■ Data ■
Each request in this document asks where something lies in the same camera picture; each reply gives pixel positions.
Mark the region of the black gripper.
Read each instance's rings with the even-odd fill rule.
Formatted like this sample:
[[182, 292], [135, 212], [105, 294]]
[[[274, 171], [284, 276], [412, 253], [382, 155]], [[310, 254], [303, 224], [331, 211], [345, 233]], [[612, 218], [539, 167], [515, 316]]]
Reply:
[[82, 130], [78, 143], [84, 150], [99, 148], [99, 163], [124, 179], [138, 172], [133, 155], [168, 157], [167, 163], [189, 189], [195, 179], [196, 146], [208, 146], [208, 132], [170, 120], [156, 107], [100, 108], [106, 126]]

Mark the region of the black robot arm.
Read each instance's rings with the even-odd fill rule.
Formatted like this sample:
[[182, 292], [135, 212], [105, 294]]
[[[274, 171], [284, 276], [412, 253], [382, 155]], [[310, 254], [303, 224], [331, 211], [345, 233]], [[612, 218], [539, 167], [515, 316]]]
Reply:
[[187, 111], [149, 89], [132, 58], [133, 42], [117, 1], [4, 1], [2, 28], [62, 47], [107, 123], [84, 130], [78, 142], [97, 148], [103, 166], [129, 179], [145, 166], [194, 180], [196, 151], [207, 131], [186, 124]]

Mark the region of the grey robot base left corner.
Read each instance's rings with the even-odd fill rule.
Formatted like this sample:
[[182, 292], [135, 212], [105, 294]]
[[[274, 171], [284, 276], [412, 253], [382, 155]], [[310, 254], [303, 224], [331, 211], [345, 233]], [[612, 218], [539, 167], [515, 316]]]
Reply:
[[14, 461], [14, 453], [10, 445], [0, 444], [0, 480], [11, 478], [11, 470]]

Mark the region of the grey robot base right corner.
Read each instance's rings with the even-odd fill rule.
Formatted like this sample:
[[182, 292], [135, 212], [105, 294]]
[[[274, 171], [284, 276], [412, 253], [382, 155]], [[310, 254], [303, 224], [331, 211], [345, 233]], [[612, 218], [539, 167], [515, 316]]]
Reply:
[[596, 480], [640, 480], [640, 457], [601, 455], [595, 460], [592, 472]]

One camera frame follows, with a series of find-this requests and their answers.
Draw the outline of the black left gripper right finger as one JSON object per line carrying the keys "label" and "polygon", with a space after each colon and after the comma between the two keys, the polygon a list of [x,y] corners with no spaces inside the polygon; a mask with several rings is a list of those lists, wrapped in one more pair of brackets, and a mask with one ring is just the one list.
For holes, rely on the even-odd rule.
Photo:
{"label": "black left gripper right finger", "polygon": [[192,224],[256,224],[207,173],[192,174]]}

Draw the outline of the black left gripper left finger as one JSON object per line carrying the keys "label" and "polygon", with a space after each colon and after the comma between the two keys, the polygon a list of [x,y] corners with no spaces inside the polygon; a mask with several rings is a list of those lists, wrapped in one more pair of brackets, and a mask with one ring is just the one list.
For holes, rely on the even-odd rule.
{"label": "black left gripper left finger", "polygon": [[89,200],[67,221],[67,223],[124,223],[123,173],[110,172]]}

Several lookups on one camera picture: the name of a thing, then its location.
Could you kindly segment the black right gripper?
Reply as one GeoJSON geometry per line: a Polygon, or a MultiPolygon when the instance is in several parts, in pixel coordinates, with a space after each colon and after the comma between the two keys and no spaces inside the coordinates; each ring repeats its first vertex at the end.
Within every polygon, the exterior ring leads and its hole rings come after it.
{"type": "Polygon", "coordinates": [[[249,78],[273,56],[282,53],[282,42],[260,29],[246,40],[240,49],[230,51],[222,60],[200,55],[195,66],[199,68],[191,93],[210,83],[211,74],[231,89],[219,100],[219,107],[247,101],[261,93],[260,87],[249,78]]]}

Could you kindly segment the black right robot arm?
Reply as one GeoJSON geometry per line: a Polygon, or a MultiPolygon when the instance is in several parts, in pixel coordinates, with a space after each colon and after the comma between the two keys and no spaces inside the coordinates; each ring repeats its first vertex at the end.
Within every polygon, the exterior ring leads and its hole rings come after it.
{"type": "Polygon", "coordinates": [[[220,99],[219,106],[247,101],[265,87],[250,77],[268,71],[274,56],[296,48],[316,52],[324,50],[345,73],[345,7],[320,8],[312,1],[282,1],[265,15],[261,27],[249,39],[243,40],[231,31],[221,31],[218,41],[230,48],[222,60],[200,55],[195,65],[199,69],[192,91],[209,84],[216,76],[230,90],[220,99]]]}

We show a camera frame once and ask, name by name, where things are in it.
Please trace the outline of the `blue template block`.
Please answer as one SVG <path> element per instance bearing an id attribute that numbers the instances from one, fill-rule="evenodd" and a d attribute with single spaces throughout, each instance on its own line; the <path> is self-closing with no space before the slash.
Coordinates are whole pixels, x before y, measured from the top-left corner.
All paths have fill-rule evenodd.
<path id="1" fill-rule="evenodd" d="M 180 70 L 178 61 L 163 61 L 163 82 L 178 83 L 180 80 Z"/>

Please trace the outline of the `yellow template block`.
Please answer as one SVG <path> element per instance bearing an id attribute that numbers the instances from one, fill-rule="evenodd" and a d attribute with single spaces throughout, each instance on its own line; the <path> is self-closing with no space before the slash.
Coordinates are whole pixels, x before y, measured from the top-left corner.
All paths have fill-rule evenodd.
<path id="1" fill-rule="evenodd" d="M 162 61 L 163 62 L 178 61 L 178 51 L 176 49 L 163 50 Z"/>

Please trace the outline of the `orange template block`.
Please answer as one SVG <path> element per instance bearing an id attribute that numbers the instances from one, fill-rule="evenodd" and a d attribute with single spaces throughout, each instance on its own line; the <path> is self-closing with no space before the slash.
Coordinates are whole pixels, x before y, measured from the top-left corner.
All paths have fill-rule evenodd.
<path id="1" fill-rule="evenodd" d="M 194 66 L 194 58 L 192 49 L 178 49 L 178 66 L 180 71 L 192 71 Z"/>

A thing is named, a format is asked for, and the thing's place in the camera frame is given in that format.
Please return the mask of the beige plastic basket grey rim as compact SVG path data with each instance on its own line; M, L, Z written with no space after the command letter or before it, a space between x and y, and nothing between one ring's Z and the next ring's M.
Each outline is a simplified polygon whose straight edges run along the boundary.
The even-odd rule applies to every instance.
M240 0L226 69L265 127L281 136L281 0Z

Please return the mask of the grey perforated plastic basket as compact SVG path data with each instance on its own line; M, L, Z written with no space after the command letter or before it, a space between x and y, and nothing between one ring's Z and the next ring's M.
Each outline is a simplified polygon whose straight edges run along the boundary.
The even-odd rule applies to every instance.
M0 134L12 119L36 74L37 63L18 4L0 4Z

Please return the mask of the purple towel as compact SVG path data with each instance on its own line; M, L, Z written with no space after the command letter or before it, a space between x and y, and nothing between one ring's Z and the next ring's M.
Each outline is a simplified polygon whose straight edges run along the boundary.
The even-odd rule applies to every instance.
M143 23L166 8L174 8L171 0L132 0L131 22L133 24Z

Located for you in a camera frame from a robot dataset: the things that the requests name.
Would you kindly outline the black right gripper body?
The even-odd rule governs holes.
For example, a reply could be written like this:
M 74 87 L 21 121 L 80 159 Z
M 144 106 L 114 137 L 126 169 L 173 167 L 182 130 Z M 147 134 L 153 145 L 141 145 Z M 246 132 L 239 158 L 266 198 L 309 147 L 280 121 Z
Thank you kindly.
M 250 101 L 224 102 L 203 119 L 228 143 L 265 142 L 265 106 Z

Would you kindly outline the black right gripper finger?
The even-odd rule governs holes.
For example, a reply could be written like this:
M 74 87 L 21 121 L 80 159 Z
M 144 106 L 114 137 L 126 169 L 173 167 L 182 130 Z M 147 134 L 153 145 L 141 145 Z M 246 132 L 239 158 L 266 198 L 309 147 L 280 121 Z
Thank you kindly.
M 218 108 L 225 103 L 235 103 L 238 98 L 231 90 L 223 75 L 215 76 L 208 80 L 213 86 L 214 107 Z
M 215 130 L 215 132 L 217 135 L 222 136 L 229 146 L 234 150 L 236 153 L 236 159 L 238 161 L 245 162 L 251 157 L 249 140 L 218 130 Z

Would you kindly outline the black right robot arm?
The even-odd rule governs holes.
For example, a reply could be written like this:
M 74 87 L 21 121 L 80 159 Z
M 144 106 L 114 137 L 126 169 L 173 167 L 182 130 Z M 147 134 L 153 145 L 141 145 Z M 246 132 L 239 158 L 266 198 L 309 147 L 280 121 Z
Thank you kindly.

■ Exercise prompt ■
In the preceding material, find each line holding the word "lists" and copy it out.

■ Result below ■
Draw the outline of the black left gripper right finger as one JSON object per line carrying the keys "label" and "polygon", with a space after each colon and after the comma between the two keys, the polygon a list of [x,y] corners with no spaces inside the polygon; a mask with several rings is a list of those lists, wrapped in one more pair of brackets, and a mask with one ring is just the one list.
Draw the outline of the black left gripper left finger as one JSON object per line carrying the keys "label" and "polygon", with a space after each colon and after the comma between the two keys, the polygon a list of [x,y] corners with no spaces inside the polygon; a mask with several rings is a list of those lists, wrapped in one more pair of brackets, and a mask with one ring is just the one list.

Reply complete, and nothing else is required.